Select Properties 1st interview at THE NEW YORK TIMES – 04.07.2012

The housing market is still reeling from the global crisis. During its bubble period from 2000 to 2008, home prices grew 300 percent, partly in anticipation of the country’s joining the European Union in 2007, said Stanislav Petrov, the sales manager for Select Properties Bulgaria, an agency based in the coastal city of Bourgas.
During that period, particularly from 2004 to 2008, British investors largely drove the market for speculative purposes, buying unfinished homes from floor plans, anticipating price gains from such factors as road construction or city incorporation.

“The British went crazy in the Bulgarian market, because they thought it would be a second Spain,” he said. “Apparently, there was a property market boom in Spain in the mid-’90s, when the sun seekers wanted to have a second home to escape to.
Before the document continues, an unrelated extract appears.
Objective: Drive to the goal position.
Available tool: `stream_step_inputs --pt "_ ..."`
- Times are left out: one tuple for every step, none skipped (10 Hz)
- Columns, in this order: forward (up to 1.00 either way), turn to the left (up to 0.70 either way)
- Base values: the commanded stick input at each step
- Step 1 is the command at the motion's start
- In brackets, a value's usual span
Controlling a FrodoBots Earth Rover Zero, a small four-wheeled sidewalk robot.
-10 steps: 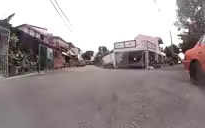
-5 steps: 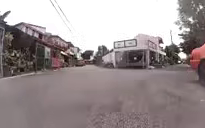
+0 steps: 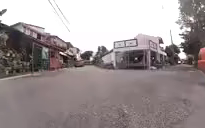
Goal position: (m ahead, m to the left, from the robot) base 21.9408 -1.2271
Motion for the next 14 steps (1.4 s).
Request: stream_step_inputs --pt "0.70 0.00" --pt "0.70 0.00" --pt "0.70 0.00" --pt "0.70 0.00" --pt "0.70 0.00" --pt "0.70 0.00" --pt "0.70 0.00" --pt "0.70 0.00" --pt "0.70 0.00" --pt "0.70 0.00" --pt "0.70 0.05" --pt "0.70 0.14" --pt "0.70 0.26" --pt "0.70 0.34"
And many people made a lot of money speculating, and they wanted to do the same thing in Bulgaria.”

“The market went into downfall after 2008 due to the heavy financial crisis in the United Kingdom and Western Europe. The sales decreased by about 80 percent, and many real estate agents could not survive this.”
Although the market hasn’t yet rebounded, Russian buyers have now replaced British ones, Mr. Petrov said. Property prices are almost 40 percent lower than they were at their peak in the third quarter of 2008, when they were 725 euros per square meter, he said. But the market is now a safer investment.
“The major advantage for the buyers now in the period after 2008 is that they can see finished apartments and houses before they buy,” He said.
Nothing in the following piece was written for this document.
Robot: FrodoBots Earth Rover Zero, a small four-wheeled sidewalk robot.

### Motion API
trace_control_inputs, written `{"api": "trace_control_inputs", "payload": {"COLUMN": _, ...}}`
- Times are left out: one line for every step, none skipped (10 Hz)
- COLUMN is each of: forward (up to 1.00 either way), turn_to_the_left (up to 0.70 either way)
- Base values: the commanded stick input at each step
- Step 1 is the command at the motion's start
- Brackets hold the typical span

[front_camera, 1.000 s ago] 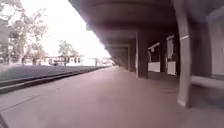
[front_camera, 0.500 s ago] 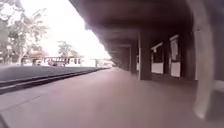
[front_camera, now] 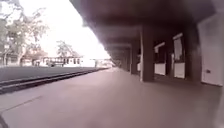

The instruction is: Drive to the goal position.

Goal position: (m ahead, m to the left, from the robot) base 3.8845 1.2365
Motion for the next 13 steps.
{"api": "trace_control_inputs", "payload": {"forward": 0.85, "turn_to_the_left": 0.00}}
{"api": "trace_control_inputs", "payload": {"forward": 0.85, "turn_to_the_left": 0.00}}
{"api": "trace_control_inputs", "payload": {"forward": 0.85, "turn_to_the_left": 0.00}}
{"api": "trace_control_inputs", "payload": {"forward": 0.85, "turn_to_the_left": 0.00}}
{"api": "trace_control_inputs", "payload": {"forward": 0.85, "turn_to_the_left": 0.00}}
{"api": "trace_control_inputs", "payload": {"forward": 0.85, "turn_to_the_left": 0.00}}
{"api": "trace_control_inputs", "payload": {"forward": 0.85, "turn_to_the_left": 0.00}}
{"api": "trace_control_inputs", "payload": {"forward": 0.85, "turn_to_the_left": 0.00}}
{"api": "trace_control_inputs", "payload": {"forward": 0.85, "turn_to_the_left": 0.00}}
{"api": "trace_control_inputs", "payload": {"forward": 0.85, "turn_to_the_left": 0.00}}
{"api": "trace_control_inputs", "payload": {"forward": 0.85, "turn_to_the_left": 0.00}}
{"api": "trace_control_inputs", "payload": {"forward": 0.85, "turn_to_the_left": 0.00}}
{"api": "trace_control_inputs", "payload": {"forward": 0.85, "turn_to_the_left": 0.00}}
Foreign buyers made up 15 percent of the market in the second quarter, up from 8 percent in 2009, according to Mr. Petrov. Russians, accounting for about 80 percent of that group, are typically looking for a one-bedroom apartment costing 25,000 to 30,000 euros, which they can use for vacations and rent out the remainder of the year. (Although the official currency is the lev, most transactions are conducted in euros.)
British buyers during the boom were typically interested in homes on the Black Sea coast, chalets at ski resorts in Bulgaria’s mountains, and even new homes in the countryside, agents said. Currently, in addition to coastal properties, many foreign buyers are attracted to the foothills of Vitosha Mountain, Mr. Petrov said. The villa featured here carries an expensive price tag for Bulgaria, which has very few homes priced in the millions of dollars. A new home in the “luxury” category would typically sell for 200,000 to 300,000 euros. For that reason, the villa has been on the market for a year and is priced so far above its replacement cost of about $300,000 — the amount it would now cost to build — that it may not sell at its current price.
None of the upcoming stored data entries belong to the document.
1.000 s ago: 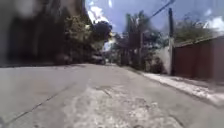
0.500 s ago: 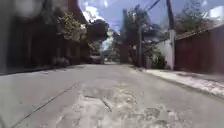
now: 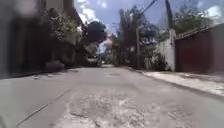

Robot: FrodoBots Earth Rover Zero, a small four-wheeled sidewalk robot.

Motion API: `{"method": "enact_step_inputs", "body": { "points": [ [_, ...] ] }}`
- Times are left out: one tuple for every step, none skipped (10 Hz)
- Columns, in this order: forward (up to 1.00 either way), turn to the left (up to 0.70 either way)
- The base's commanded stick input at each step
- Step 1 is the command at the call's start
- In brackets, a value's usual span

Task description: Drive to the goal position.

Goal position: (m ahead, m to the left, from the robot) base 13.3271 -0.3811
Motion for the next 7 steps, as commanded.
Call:
{"method": "enact_step_inputs", "body": {
  "points": [
    [0.98, 0.0],
    [0.98, 0.0],
    [0.98, 0.0],
    [0.98, 0.0],
    [0.98, 0.0],
    [0.98, -0.01],
    [0.98, -0.02]
  ]
}}
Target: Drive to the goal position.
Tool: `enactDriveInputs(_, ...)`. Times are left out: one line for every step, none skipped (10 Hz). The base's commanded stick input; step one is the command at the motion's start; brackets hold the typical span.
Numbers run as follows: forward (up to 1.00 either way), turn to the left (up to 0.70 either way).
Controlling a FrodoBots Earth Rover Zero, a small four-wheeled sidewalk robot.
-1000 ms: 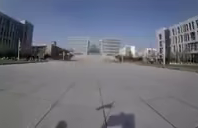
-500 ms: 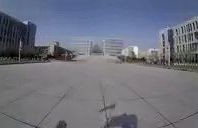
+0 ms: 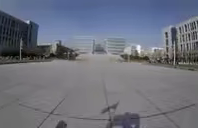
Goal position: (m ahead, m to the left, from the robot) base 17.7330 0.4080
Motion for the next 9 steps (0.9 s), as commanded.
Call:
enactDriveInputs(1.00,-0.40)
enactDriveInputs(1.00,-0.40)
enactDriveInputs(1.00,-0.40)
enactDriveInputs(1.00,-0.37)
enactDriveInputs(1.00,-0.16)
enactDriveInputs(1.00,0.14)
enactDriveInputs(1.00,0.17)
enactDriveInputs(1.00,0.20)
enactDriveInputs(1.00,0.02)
There are no restrictions on apartment purchases, but homes with land are another matter. Although buyers from European Union countries have no constraints, other foreign would-be buyers must form a company.
“Setting up a company is fast, cheap and easy, and does not cause any complications afterward,” he said, “so it is not a major obstacle.”
The real estate agent can handle such issues, but a lawyer is recommended as an extra precaution, agents said. “The fees for lawyers can vary greatly depending on the deal and the lawyer, A standard fee for checking the papers for a property and concluding the deal is about 200 to 300 euros.”
Sellers typically pay the real estate agent’s fee, which is normally 3 to 10 percent, agents said. The buyer pays the notary to handle the sale, stamp duty and municipal local tax, which typically total about 4.5 percent of the home’s sales price, Mr. Petrov said.
Most foreign buyers pay in cash, though mortgages are available with interest rates of 8 to 10 percent, he said.